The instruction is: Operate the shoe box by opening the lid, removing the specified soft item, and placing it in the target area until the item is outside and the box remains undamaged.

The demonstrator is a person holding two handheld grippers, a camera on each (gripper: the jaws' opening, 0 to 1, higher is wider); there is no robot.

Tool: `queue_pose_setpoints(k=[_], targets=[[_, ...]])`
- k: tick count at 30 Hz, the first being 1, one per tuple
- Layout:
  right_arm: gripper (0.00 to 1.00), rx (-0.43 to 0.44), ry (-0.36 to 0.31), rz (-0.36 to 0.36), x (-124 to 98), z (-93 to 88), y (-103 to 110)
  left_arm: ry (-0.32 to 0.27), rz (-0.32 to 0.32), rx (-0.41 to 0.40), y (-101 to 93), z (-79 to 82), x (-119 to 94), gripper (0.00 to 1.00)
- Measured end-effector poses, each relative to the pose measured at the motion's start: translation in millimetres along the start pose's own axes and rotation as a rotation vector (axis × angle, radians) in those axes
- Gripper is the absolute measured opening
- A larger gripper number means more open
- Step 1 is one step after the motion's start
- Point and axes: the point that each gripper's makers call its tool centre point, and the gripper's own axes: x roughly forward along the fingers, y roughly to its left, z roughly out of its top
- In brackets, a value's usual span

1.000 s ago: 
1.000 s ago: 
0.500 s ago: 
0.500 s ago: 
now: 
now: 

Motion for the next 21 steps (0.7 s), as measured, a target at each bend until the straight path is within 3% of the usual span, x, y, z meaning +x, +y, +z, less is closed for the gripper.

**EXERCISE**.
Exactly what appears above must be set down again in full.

**ANSWER TO THE PROBLEM**.
The instruction is: Operate the shoe box by opening the lid, removing the specified soft item, and placing it in the target area until the item is outside and the box remains undamaged.

The demonstrator is a person holding two handheld grippers, a camera on each (gripper: the jaws' opening, 0 to 1, higher is wider); there is no robot.

Tool: `queue_pose_setpoints(k=[_], targets=[[_, ...]])`
- k: tick count at 30 Hz, the first being 1, one per tuple
- Layout:
  right_arm: gripper (0.00 to 1.00), rx (-0.43 to 0.44), ry (-0.36 to 0.31), rz (-0.36 to 0.36), x (-124 to 98), z (-93 to 88), y (-103 to 110)
  left_arm: ry (-0.32 to 0.27), rz (-0.32 to 0.32), rx (-0.41 to 0.40), y (-101 to 93), z (-79 to 82), x (-119 to 94), gripper (0.00 to 1.00)
- Measured end-effector poses, each relative to the pose measured at the motion's start: translation in millimetres along the start pose's own axes and rotation as a rotation vector (axis × angle, radians) in those axes
- Gripper is the absolute measured opening
- A larger gripper number means more open
- Step 1 is one step after the motion's start
- Point and axes: the point that each gripper's makers call its tool centre point, and the gripper's own axes: x roughly forward along the fingers, y roughly to its left, z roughly out of its top
- In brackets, a value's usual span

1.000 s ago: 
1.000 s ago: 
0.500 s ago: 
0.500 s ago: 
now: 
now: 

Motion for the next 21 steps (0.7 s), as measured, a target at each bend until the straight path is within 3% of the usual span, x, y, z meaning +x, +y, +z, less is closed for the gripper.

No further work is required for this exercise.